◆ TASK DETAILS
Look through the records below for the line holding "task: outline the cable". Write it out exactly, with each following line through the line holding "Provide the mask of every instance of the cable.".
***** DATASET EXCERPTS *****
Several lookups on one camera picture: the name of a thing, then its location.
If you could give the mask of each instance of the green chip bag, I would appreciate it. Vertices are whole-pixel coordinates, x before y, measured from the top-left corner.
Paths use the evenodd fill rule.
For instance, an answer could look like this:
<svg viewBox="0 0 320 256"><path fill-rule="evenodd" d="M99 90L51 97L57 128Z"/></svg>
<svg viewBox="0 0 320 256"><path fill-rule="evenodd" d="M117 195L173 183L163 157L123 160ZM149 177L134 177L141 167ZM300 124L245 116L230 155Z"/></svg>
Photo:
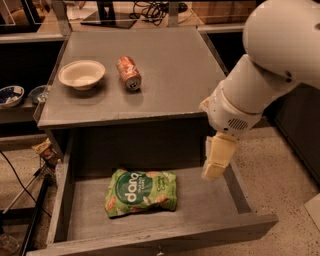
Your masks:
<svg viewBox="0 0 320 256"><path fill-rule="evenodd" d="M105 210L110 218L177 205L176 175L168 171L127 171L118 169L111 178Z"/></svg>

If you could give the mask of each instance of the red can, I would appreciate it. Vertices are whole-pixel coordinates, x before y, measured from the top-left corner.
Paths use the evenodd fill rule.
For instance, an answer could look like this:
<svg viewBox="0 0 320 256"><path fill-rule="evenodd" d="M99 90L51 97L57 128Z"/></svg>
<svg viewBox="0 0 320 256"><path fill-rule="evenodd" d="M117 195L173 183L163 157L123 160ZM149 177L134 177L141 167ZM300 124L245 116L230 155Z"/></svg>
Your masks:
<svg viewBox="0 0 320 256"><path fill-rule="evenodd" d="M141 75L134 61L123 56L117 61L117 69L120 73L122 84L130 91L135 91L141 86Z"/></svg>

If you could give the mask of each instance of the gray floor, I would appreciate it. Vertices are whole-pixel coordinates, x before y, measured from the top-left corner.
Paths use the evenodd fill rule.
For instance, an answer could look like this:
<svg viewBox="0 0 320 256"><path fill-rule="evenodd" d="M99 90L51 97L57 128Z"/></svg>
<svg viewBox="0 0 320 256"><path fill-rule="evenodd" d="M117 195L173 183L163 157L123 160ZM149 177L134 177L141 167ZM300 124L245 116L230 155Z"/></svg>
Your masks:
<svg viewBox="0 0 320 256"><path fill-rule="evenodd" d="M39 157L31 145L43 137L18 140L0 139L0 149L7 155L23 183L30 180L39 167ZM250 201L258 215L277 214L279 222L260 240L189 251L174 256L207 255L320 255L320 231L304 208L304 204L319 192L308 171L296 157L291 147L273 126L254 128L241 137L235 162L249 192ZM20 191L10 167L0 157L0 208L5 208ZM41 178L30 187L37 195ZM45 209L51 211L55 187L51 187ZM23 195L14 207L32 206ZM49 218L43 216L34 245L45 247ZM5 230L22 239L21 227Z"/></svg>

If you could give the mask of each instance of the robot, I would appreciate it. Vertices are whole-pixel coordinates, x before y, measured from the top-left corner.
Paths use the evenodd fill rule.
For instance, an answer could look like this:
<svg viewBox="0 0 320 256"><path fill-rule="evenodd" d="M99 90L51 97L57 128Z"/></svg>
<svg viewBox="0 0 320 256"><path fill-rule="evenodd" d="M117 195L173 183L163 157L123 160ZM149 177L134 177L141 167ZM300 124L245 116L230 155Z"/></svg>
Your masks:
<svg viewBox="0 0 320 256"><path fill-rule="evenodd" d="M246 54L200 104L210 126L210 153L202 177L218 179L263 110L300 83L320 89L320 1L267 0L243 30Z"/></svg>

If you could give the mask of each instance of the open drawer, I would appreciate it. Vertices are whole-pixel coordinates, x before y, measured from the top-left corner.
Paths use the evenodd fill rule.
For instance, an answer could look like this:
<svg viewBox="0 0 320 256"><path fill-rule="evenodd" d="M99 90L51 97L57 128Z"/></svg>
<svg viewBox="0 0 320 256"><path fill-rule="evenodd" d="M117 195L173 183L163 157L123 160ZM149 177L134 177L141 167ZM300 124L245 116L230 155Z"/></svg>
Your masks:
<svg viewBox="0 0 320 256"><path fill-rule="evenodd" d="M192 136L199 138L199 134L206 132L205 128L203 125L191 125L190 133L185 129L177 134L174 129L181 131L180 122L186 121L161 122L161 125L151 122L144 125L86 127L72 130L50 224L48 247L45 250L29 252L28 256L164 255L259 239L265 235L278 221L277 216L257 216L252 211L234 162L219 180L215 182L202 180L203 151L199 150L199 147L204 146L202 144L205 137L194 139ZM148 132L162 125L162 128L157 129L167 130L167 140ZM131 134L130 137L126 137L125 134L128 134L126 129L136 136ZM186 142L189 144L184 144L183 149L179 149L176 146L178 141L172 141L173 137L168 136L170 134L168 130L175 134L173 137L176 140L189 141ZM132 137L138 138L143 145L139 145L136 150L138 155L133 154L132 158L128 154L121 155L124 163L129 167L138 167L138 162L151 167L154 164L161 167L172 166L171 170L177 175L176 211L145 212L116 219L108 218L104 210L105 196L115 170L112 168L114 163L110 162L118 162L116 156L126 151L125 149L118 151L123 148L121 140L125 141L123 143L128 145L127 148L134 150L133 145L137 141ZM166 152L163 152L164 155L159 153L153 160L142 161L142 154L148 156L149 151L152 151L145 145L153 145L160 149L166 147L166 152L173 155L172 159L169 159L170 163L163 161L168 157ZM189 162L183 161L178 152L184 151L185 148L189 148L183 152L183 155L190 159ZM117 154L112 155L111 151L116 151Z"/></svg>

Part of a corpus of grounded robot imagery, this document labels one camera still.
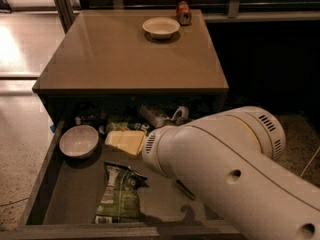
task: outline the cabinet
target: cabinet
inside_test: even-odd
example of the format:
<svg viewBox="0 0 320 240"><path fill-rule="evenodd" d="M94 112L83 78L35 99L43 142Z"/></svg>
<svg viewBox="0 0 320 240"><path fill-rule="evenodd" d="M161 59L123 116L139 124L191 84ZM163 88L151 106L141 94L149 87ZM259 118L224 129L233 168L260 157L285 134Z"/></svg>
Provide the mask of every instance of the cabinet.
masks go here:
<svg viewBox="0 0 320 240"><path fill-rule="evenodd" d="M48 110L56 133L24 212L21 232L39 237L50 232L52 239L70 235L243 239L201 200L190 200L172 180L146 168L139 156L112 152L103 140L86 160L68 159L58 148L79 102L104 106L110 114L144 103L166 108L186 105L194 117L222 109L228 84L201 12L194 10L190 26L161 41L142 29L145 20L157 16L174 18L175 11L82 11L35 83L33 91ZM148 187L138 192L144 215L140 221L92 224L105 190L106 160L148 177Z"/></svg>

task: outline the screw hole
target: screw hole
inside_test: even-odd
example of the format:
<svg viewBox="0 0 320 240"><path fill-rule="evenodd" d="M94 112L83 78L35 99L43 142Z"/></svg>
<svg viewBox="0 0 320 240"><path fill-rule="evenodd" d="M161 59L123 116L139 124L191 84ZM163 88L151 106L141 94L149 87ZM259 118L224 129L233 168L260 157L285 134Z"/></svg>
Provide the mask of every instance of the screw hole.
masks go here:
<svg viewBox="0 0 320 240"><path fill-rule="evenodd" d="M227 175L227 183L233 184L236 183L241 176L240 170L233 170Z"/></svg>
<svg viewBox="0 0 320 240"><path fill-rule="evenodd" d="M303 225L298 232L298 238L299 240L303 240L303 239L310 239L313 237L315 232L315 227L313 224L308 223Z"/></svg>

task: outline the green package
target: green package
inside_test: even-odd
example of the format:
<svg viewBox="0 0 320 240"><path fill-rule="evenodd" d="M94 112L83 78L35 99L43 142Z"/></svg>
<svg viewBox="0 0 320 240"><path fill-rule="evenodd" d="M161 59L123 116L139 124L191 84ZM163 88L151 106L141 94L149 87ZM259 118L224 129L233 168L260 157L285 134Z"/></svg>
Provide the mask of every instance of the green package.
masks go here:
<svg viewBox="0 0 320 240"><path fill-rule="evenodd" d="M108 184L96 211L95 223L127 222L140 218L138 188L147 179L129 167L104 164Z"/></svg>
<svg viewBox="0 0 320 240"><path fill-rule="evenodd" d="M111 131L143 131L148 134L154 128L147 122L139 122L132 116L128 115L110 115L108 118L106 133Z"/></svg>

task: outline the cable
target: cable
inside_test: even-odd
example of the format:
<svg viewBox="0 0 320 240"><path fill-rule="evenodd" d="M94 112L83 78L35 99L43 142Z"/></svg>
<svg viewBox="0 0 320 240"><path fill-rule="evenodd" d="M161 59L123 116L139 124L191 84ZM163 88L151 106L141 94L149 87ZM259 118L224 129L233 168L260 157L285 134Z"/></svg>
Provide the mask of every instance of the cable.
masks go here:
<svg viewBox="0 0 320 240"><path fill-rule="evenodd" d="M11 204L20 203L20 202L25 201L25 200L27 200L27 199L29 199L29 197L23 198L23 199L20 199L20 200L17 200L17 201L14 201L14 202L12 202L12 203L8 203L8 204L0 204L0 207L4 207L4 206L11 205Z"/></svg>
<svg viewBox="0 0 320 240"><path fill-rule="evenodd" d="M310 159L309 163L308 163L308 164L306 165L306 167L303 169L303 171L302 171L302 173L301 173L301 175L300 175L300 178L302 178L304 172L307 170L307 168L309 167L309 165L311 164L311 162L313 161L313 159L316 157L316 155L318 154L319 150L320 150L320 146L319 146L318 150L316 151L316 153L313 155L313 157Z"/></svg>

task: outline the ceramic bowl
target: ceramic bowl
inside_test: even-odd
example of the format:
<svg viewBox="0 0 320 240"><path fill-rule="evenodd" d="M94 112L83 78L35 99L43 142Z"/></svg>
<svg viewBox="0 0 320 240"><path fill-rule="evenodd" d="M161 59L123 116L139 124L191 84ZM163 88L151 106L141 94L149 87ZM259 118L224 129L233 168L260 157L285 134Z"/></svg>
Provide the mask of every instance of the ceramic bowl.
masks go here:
*****
◆ SOLUTION FOR THIS TASK
task: outline the cable
target: cable
inside_test: even-odd
example of the format:
<svg viewBox="0 0 320 240"><path fill-rule="evenodd" d="M94 112L83 78L35 99L43 142Z"/></svg>
<svg viewBox="0 0 320 240"><path fill-rule="evenodd" d="M161 59L123 116L139 124L191 84ZM163 88L151 106L141 94L149 87ZM259 118L224 129L233 168L260 157L285 134Z"/></svg>
Provide the mask of every instance of the cable.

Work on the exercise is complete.